Public Safety Minister Carl Urquhart said the review comes after a few municipal police forces contacted him, explaining that they usually lend out their expertise to surrounding areas and should get provincial funding to expand regionally.
He said staff, who are set to start immediately and present findings by the end of the year, will look at all aspects of what goes into running a police force.
"There is a trend towards looking at new models of policing, including regional collaboration. With more calls for new models of service, the Department of Public Safety will be reviewing how to ensure that there is an adequate level of service for all New Brunswickers and that costs are appropriately shared," Urquhart said in a statement.
I want to know, is that a good way to do it or are people quite content with the way it's being done now?- Carl Urquhart, Public Safety minister
He'll be looking at local service districts, municipalities or any areas that want to change how they're policed.
"There's got to be some standard that if you do it in Saint John that's got to be the same way you do it in Bathurst or the Acadian peninsula, [and] that what you do is not going to adversely affect what's next to you," Urquhart said in an interview.
During the review, the province will consult with municipalities, consider "regional co-operation," and centralized services.
New Brunswick has seven municipal police forces and two regional police forces — Kennebecasis Regional Police Force, which covers Rothesay and Quispamsis, and the BNPP Regional Police covering Beresford, Nigadoo, Petit-Rocher and Pointe-Verte in the north.
The RCMP cover nine municipalities through direct agreements with the federal government.
New Brunswick's remaining 76 municipalities and local service districts are policed by the RCMP through the Provincial Police Services Agreement, where the provincial government pays the federal government for the RCMP's regional services and then bills the municipalities quarterly.
Police experience
Urquhart said he was a police officer for 33 years, 28 of those at the Fredericton Police Force.

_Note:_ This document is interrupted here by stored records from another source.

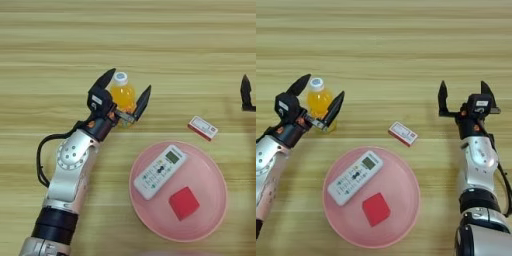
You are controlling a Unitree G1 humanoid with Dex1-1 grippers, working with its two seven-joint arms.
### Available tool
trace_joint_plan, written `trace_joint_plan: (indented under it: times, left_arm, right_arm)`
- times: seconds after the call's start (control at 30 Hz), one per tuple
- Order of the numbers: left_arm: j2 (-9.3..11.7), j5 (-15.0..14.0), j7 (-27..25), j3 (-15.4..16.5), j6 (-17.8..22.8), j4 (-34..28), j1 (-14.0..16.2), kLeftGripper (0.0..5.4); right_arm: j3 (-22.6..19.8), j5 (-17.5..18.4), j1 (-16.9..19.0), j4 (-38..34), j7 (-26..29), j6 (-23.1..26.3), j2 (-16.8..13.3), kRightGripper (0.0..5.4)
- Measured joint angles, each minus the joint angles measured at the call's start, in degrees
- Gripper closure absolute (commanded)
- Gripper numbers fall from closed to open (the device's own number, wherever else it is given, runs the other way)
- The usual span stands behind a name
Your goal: Move the objects on the table
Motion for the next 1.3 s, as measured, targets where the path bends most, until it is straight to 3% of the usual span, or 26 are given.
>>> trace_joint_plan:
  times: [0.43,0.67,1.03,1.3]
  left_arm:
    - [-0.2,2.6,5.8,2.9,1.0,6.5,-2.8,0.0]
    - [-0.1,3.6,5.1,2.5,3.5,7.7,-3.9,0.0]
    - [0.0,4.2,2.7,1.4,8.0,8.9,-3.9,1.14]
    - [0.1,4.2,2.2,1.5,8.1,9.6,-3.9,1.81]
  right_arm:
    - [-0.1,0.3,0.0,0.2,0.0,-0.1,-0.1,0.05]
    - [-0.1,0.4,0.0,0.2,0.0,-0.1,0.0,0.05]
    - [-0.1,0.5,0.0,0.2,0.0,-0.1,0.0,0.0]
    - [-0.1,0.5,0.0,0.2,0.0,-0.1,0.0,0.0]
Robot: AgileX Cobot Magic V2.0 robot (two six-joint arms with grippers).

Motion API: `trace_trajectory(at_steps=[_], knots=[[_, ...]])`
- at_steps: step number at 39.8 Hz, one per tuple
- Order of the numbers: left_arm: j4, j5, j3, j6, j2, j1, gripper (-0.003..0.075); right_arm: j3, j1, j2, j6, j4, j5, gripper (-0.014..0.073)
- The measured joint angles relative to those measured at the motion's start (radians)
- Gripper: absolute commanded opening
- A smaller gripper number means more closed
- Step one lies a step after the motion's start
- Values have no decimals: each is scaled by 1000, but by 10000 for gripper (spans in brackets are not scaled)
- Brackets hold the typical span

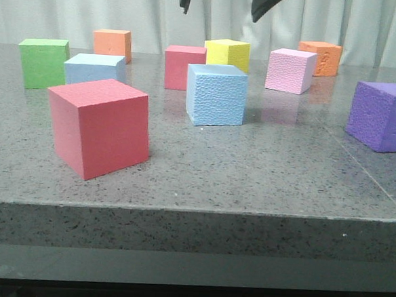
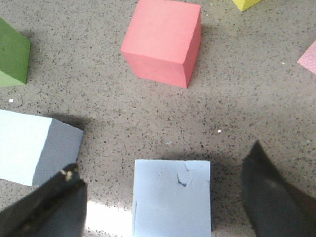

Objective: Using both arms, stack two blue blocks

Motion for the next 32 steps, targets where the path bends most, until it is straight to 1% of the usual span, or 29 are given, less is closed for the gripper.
trace_trajectory(at_steps=[5, 7, 10, 11, 13, 21, 27, 32], knots=[[0, 0, 0, 0, 0, 0, 635, -2, 0, 0, 0, 0, 21, 219], [0, 0, 0, 0, 0, 0, 635, -2, 0, 0, 0, 0, 25, 73], [0, 0, 0, 0, 0, 0, 635, -2, 0, 0, 0, 0, 27, -57], [0, 0, 0, 0, 0, 0, 635, -2, 0, 0, 0, 0, 30, -74], [0, 0, 0, 0, 0, 0, 635, -2, 0, 0, 0, 0, 30, -61], [0, 0, 0, 0, 0, 0, 635, -2, -14, -20, 0, 0, 60, -62], [0, 0, 0, 0, 0, 0, 635, 14, -90, -90, -61, 0, 117, -62], [0, 0, 0, 0, 0, 0, 635, 87, -165, -191, -122, 0, 131, -62]])
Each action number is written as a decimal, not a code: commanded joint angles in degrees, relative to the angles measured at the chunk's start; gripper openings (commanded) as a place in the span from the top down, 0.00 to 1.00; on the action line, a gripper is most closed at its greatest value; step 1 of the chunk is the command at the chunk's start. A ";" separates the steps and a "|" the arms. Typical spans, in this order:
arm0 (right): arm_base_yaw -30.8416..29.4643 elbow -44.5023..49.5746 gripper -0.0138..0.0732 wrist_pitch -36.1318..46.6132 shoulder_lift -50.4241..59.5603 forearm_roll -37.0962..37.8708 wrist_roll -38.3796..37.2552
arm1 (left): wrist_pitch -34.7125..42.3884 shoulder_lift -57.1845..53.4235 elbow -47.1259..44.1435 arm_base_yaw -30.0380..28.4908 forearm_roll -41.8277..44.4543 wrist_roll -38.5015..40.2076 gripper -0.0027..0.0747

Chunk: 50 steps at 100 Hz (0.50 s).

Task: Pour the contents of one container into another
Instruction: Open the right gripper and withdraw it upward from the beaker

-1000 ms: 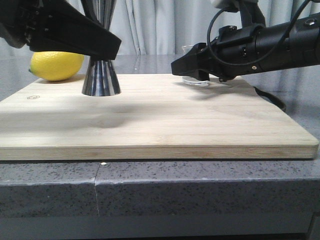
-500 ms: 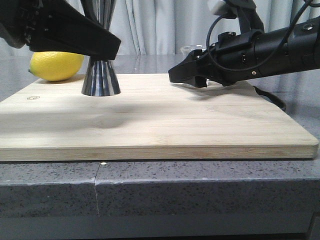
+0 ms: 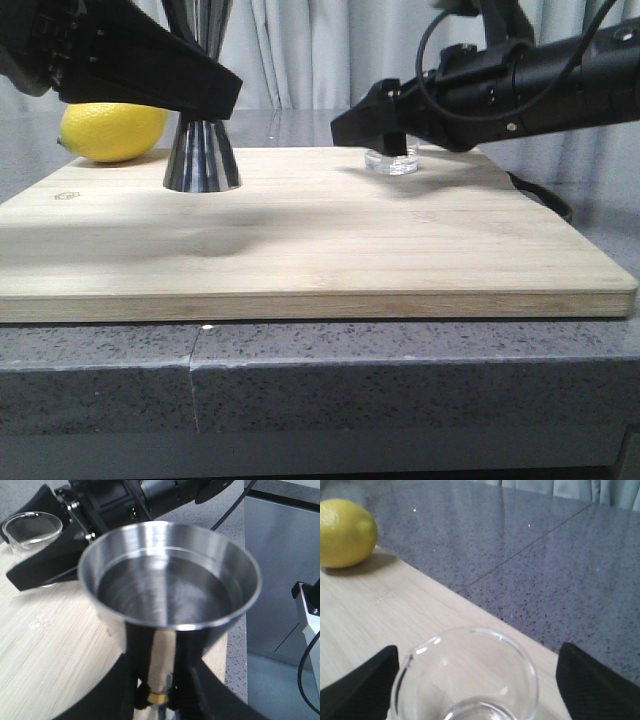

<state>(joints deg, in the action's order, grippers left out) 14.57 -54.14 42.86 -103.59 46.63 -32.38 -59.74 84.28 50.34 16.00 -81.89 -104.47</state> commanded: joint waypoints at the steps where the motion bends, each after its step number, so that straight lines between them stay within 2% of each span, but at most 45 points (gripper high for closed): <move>1: -0.30 -1.51 0.17 3.63 4.32 -2.00 0.46 | -2.19 -1.96 1.66 0.49 -4.00 0.40 0.99; 26: -0.30 -1.51 0.17 3.79 8.39 -2.00 0.46 | -1.96 -1.96 1.66 0.49 -4.00 0.09 0.99; 50: -0.30 -1.59 0.17 4.50 16.45 -2.13 0.46 | 2.15 -1.96 1.66 0.49 -5.60 -2.31 0.99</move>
<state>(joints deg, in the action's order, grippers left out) 14.57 -54.14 42.86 -92.87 46.38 -32.38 -56.74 84.28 50.34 16.00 -82.01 -105.23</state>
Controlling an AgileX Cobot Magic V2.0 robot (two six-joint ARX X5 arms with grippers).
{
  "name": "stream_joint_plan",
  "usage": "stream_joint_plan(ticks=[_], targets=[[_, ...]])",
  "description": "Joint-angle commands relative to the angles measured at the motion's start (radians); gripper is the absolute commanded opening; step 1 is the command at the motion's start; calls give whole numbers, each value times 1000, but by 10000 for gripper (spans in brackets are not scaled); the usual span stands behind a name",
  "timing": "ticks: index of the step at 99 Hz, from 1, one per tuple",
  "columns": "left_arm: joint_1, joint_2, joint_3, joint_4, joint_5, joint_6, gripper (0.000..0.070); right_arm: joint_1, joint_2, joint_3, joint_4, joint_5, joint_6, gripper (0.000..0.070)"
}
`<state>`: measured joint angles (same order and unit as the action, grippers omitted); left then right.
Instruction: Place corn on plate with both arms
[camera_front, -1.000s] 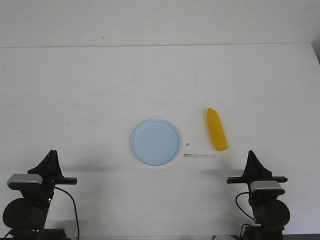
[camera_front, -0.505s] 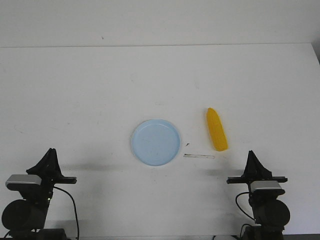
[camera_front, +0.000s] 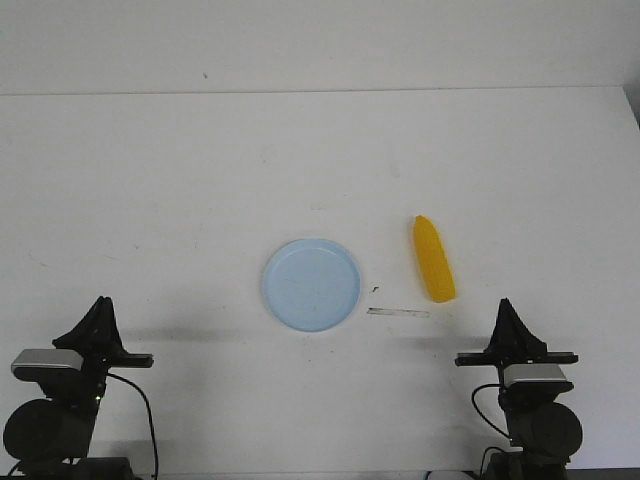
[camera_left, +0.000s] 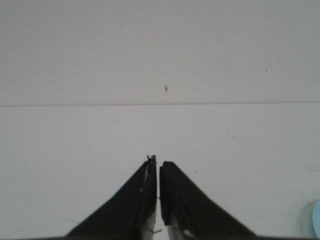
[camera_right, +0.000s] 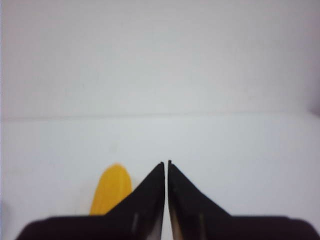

While working there, he encountered some discontent with the contract and arbitration process, he said.
"We would be negotiating with the city," he said. "If you expanded into a regional policing, the negotiation would be done with a police board or a commission that cover that area, and I want to know, is that a good way to do it or are people quite content with the way it's being done now?"
Step in the right direction
Chanel Roy, president of the New Brunswick Police Association and interim president of the Grand Falls chapter, said the Grand Falls Town Police has been trying for two years to expand regionally.
"First of all it's job security for police officers," he said. "The bigger you are, the stronger you are of course."
He cited a report by Jean-Guy Finn, a former senior New Brunswick civil servant who led a commission on reforming local governance, that called for municipalities and local service districts to be merged into 53 from 371.
The report has not made much impact since it was written in 2008, but Roy said the province looking into possible regionalization of police forces is "a step forward."
But Roy is cautiously optimistic because he's not sure how much change will actually come from this review.
"Talking about it and doing it is another story," he said. "The New Brunswick Police Association, we do not hire people, we do not fire people, so it's up to the local governance to work with the province and to make this happen."